| DATA SUPPLIED |
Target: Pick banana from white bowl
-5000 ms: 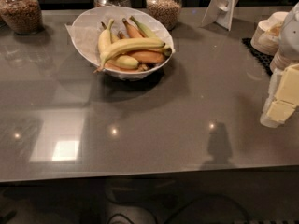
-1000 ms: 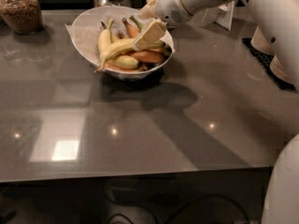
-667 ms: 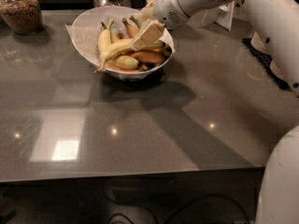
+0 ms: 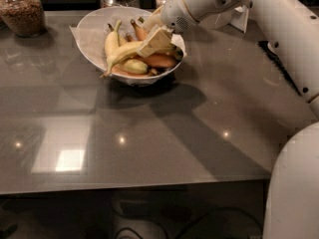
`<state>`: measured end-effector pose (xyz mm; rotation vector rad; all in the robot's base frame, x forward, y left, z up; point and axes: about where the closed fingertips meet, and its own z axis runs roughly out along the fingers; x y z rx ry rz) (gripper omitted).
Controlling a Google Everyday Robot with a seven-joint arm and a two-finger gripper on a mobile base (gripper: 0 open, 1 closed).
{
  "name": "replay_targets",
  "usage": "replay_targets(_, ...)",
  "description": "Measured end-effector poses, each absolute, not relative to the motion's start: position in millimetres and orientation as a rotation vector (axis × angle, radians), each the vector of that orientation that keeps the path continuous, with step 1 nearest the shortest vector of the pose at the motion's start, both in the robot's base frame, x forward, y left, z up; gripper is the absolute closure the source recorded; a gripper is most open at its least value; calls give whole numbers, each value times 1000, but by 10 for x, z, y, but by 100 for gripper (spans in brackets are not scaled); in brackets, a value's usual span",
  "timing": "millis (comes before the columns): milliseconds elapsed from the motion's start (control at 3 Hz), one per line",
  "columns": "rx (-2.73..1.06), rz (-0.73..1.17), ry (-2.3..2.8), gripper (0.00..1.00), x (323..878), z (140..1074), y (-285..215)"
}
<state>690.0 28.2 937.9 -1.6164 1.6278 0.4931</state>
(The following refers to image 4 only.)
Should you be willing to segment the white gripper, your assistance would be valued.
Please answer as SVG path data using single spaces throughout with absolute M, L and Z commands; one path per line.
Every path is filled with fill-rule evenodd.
...
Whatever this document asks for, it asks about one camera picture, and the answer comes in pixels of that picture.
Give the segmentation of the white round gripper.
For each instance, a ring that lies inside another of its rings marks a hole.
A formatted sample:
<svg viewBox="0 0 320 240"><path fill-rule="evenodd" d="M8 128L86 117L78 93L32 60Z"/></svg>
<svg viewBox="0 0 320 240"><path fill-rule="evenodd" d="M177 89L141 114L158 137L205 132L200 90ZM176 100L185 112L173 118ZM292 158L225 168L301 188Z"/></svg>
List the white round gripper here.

| DIRECTIONS FOR THIS TASK |
Search the records above for "answer". Copy each line where it is found.

| RESULT |
Please answer as SVG path data using single spaces throughout with absolute M, L and Z commands; one path per line.
Whatever this document asks for, it asks about one camera picture, and the answer comes in pixels of that picture.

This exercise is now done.